**WHAT IS BEING ASKED:** The material below must be output exactly, line for line.

**AVAILABLE DATA:**

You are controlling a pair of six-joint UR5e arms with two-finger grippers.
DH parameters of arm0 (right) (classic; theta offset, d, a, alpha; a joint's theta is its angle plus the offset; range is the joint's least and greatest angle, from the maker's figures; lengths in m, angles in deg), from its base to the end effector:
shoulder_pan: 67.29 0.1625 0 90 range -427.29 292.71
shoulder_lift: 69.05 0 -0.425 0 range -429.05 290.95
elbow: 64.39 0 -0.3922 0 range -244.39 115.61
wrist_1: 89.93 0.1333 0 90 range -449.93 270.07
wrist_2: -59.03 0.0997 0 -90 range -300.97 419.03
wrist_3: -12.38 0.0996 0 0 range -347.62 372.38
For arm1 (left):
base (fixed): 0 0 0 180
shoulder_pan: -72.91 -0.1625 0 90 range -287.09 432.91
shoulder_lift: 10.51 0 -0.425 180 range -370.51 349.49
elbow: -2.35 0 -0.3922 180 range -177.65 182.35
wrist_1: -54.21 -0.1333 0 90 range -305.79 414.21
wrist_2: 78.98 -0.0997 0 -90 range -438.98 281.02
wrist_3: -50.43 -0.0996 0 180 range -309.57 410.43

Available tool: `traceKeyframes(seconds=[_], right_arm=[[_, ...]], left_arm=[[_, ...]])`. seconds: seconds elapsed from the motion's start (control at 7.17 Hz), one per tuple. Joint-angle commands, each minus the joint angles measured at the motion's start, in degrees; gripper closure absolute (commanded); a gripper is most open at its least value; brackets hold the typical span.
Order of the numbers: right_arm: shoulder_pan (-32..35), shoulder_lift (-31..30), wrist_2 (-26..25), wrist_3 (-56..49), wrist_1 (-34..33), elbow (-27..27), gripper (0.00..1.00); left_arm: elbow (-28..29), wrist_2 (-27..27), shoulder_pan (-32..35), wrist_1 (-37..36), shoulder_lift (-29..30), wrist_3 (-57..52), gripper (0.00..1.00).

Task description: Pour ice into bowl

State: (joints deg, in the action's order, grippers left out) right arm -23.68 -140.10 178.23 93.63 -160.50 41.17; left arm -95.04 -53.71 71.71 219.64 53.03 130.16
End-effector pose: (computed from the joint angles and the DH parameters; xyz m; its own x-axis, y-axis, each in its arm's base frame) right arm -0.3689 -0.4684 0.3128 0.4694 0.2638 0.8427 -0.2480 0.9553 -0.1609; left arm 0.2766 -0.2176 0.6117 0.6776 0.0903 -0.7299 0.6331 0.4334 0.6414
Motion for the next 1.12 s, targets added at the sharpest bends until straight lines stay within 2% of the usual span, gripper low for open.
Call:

**YOUR RESPONSE:**
You are controlling a pair of six-joint UR5e arms with two-finger grippers.
DH parameters of arm0 (right) (classic; theta offset, d, a, alpha; a joint's theta is its angle plus the offset; range is the joint's least and greatest angle, from the maker's figures; lengths in m, angles in deg), from its base to the end effector:
shoulder_pan: 67.29 0.1625 0 90 range -427.29 292.71
shoulder_lift: 69.05 0 -0.425 0 range -429.05 290.95
elbow: 64.39 0 -0.3922 0 range -244.39 115.61
wrist_1: 89.93 0.1333 0 90 range -449.93 270.07
wrist_2: -59.03 0.0997 0 -90 range -300.97 419.03
wrist_3: -12.38 0.0996 0 0 range -347.62 372.38
For arm1 (left):
base (fixed): 0 0 0 180
shoulder_pan: -72.91 -0.1625 0 90 range -287.09 432.91
shoulder_lift: 10.51 0 -0.425 180 range -370.51 349.49
elbow: -2.35 0 -0.3922 180 range -177.65 182.35
wrist_1: -54.21 -0.1333 0 90 range -305.79 414.21
wrist_2: 78.98 -0.0997 0 -90 range -438.98 281.02
wrist_3: -50.43 -0.0996 0 180 range -309.57 410.43

Available tool: `traceKeyframes(seconds=[_], right_arm=[[_, ...]], left_arm=[[_, ...]])`. seconds: seconds elapsed from the motion's start (control at 7.17 Hz), one per tuple. Joint-angle commands, each minus the joint angles measured at the motion's start, in degrees; gripper closure absolute (commanded); a gripper is most open at its least value; brackets hold the typical span.
Order of the numbers: right_arm: shoulder_pan (-32..35), shoulder_lift (-31..30), wrist_2 (-26..25), wrist_3 (-56..49), wrist_1 (-34..33), elbow (-27..27), gripper (0.00..1.00); left_arm: elbow (-28..29), wrist_2 (-27..27), shoulder_pan (-32..35), wrist_1 (-37..36), shoulder_lift (-29..30), wrist_3 (-57..52), gripper (0.00..1.00).

Task description: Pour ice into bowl

State: (joints deg, in the action's order, grippers left out) right arm -23.68 -140.10 178.23 93.63 -160.50 41.17; left arm -95.04 -53.71 71.71 219.64 53.03 130.16
End-effector pose: (computed from the joint angles and the DH parameters; xyz m; its own x-axis, y-axis, each in its arm's base frame) right arm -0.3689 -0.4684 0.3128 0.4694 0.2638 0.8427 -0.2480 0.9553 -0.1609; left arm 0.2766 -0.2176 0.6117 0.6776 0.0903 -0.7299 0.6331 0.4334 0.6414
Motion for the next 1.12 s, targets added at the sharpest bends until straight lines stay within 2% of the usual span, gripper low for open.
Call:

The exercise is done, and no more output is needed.